== Action item ==
All lines in the records that carry the string "person" are to be shown.

---------- Source data

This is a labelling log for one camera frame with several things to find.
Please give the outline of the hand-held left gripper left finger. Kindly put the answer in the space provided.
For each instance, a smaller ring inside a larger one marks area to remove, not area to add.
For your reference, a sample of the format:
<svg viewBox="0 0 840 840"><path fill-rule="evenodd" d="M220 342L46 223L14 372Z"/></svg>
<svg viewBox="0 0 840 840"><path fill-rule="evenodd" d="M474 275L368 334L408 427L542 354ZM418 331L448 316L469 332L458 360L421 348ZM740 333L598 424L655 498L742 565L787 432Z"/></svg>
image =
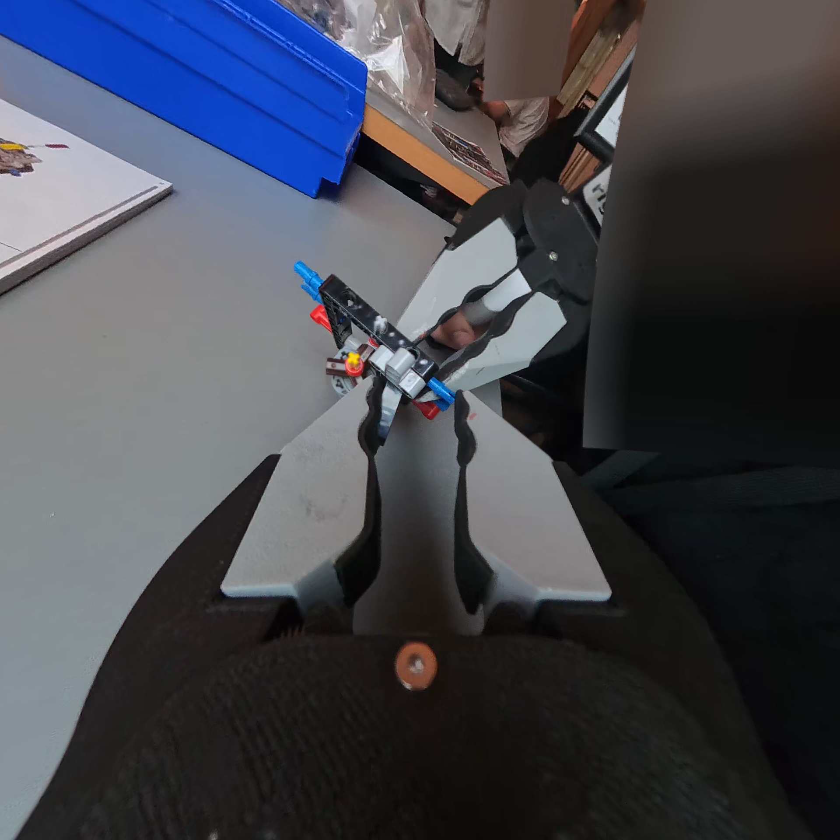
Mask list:
<svg viewBox="0 0 840 840"><path fill-rule="evenodd" d="M281 451L221 584L232 599L352 606L380 568L375 468L382 385L341 397Z"/></svg>

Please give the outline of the black frame lego model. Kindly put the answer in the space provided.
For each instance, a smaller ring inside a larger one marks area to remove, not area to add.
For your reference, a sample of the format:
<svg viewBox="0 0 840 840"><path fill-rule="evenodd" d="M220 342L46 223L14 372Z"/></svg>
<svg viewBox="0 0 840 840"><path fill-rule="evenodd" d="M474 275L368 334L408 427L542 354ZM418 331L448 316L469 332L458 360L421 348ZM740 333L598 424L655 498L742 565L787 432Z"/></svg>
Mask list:
<svg viewBox="0 0 840 840"><path fill-rule="evenodd" d="M396 326L336 276L324 279L298 261L294 265L301 288L315 301L310 318L330 331L337 350L327 359L325 372L333 389L349 394L363 379L383 382L377 410L378 435L385 440L396 408L412 403L428 419L455 403L438 377L438 364Z"/></svg>

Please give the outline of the blue plastic bin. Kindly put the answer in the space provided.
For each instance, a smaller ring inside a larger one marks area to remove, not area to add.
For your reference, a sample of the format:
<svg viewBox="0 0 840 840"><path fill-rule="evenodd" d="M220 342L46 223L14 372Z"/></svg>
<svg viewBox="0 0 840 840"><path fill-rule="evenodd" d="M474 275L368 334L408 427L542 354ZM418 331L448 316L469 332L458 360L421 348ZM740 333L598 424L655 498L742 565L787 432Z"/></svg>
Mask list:
<svg viewBox="0 0 840 840"><path fill-rule="evenodd" d="M279 2L1 2L2 36L301 193L341 184L363 61Z"/></svg>

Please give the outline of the person's right hand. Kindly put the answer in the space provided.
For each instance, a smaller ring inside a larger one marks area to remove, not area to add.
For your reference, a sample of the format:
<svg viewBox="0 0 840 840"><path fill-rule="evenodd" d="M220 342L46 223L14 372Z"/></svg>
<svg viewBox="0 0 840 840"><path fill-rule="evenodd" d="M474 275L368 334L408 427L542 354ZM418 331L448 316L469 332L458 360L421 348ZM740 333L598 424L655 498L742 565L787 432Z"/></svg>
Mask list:
<svg viewBox="0 0 840 840"><path fill-rule="evenodd" d="M429 339L452 350L460 350L476 340L476 329L469 324L461 311L441 322L430 333Z"/></svg>

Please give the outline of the wooden edged side table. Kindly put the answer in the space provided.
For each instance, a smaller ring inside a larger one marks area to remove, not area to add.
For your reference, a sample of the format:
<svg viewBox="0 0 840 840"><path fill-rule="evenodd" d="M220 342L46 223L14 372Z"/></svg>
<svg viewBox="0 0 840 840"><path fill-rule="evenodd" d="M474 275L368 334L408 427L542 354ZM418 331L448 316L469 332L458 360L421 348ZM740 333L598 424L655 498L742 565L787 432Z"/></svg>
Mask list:
<svg viewBox="0 0 840 840"><path fill-rule="evenodd" d="M362 133L426 179L473 205L501 184L458 161L434 131L376 91L364 105Z"/></svg>

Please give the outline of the person's torso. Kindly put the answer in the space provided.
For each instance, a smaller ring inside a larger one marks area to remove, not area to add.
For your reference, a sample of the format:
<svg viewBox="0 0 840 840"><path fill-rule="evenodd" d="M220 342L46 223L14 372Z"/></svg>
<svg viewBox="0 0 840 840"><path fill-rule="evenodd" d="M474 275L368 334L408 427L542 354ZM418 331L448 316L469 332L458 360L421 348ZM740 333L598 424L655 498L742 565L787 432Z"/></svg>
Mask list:
<svg viewBox="0 0 840 840"><path fill-rule="evenodd" d="M815 838L839 838L838 469L619 451L583 481L666 562Z"/></svg>

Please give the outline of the white sign on black stand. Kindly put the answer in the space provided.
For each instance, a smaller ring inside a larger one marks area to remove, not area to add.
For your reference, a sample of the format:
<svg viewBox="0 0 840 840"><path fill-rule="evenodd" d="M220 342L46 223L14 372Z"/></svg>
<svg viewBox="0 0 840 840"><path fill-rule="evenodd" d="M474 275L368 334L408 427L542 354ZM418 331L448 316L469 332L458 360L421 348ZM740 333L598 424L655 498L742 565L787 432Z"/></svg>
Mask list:
<svg viewBox="0 0 840 840"><path fill-rule="evenodd" d="M616 75L583 120L575 139L596 161L595 173L574 189L574 203L601 233L606 195L620 130L630 69Z"/></svg>

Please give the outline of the clear plastic bag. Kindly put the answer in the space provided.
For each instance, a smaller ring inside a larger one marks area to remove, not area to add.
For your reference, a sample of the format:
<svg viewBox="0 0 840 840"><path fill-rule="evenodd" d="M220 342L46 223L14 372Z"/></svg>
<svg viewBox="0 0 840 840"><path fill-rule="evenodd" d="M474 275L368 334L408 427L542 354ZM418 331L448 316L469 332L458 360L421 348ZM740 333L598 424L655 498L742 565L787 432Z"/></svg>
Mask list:
<svg viewBox="0 0 840 840"><path fill-rule="evenodd" d="M281 1L365 63L367 86L379 89L417 124L431 129L436 69L434 38L418 1Z"/></svg>

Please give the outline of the colourful printed leaflet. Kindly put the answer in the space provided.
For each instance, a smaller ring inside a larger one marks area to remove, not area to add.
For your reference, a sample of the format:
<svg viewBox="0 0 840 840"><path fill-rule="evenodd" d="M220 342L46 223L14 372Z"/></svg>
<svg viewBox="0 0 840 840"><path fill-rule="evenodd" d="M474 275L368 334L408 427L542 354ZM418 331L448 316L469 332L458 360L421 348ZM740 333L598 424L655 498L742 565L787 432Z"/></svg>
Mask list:
<svg viewBox="0 0 840 840"><path fill-rule="evenodd" d="M506 185L509 183L508 175L496 168L477 144L465 140L437 122L433 123L433 133L457 162L496 184Z"/></svg>

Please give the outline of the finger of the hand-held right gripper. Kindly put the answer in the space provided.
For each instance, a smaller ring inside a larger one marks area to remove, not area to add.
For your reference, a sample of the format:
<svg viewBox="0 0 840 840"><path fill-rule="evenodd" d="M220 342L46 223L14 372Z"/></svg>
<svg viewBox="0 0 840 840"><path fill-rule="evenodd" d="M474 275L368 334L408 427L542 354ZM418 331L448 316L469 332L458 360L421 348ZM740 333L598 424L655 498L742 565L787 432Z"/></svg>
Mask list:
<svg viewBox="0 0 840 840"><path fill-rule="evenodd" d="M560 303L540 291L518 297L499 311L475 301L465 305L464 312L467 322L483 332L436 372L436 379L451 392L472 391L521 371L566 324Z"/></svg>
<svg viewBox="0 0 840 840"><path fill-rule="evenodd" d="M480 328L519 298L516 236L497 218L441 252L396 327L417 342L460 312L470 327Z"/></svg>

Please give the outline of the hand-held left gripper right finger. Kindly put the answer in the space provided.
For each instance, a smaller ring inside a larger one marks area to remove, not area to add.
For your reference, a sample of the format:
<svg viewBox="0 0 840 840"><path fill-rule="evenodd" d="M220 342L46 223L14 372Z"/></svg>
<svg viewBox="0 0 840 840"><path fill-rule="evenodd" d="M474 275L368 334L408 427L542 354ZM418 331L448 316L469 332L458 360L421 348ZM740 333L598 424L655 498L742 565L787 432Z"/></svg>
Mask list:
<svg viewBox="0 0 840 840"><path fill-rule="evenodd" d="M470 615L612 597L549 456L472 392L455 399L455 581Z"/></svg>

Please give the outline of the lego instruction booklet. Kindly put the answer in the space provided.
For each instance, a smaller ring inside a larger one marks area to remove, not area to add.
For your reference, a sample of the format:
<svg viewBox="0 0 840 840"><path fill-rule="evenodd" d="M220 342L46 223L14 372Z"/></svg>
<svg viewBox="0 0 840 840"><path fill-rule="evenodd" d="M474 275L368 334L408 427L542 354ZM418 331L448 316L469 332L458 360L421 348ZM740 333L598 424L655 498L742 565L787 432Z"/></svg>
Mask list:
<svg viewBox="0 0 840 840"><path fill-rule="evenodd" d="M141 214L172 189L1 100L1 293Z"/></svg>

--------------------

== Response to this exercise ==
Please give the outline of the person's right hand. Kindly put the answer in the space provided.
Please give the outline of the person's torso. Kindly put the answer in the space provided.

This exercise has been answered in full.